The University of Texas at Austin, 2012

Dissertation Title: Narratives of Belonging: Aligarh Muslim University and the Partitioning of South Asia

Supervisor: Gail Minault

Dissertation Abstract: The partition of India that accompanied its independence from Great Britain in 1947 also created the additional state of Pakistan; by 1971, this Pakistan had fractured into the two independent states of Pakistan and Bangladesh. This dissertation seeks to expand our temporal and spatial understanding of the sub-continent’s partitioning by examining the experiences of a group of South Asian Muslims across time and space. As this dissertation will show, South Asia’s partitioning includes more than the official history of boundary creation and division of assets, and more than the people’s history of unbridled border violence. I have oriented my investigation around a single institution, the Aligarh Muslim University, and spoken to former students of the 1940s and 1950s, whose young lives were shaped by the independence and partition of India. The memories of these former students of Aligarh University offer a lens for examining the “multiple realities” of partition and the decolonized experiences of South Asian Muslims. 

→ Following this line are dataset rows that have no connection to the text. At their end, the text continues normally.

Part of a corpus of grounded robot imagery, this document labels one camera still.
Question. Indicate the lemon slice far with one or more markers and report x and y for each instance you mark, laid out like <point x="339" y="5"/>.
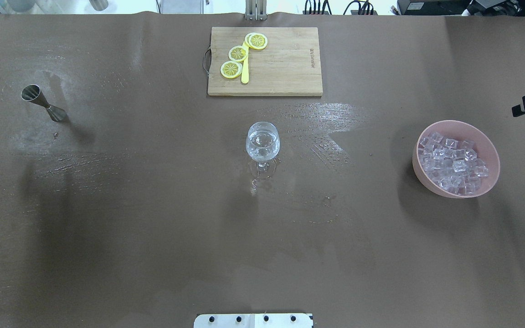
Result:
<point x="231" y="69"/>

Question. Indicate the lemon slice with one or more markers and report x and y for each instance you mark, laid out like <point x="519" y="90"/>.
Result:
<point x="256" y="41"/>
<point x="231" y="69"/>
<point x="238" y="53"/>

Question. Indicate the yellow plastic knife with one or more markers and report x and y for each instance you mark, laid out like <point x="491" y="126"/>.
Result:
<point x="245" y="76"/>

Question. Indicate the lemon slice near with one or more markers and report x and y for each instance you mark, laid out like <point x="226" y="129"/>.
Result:
<point x="256" y="41"/>

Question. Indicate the pile of clear ice cubes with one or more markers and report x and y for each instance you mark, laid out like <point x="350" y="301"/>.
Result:
<point x="451" y="164"/>

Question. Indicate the pink bowl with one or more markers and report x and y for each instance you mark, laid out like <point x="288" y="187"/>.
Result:
<point x="483" y="145"/>

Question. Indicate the aluminium frame post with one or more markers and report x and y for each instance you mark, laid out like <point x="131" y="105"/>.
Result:
<point x="256" y="10"/>

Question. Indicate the steel double jigger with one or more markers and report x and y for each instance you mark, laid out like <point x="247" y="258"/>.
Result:
<point x="32" y="93"/>

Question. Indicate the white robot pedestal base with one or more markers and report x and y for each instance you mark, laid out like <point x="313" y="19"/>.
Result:
<point x="254" y="320"/>

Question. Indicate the bamboo cutting board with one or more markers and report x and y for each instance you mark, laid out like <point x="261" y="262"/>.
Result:
<point x="290" y="65"/>

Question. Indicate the lemon slice middle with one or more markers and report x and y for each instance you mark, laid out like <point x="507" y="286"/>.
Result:
<point x="238" y="53"/>

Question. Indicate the clear wine glass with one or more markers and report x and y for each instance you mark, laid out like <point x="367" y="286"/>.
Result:
<point x="262" y="146"/>

The educational institution at Aligarh, founded in 1875, had long been concerned with cultivating a sporting, activist, masculine identity among its students; Muslim League leaders further empowered that identity as they recruited students for election work in support of Pakistan. The students embraced the values of the demand for Pakistan that appeared to be consistent with the values engendered at Aligarh. This dissertation uncovers the history of these students throughout the 1947 partitioning and beyond. It explores unexpected histories of trauma among communities who “chose to stay” but later experienced a powerful sense of discontinuity in independent India. It exposes contradictions evident in remembered histories from Pakistanis who express both triumph and grief at the prospect of Pakistani independence. Finally, this dissertation assesses the position of Muslims after partition and how the “disturbances” that began in the late 1940s continue to affect them today in both lived and remembered experience.

As a site for examining the disturbances of partition, Aligarh University proves to be a hub of a community that was and remains deeply transformed by the changes partition wrought.

The award ceremony took place on Saturday, April 25, 2015.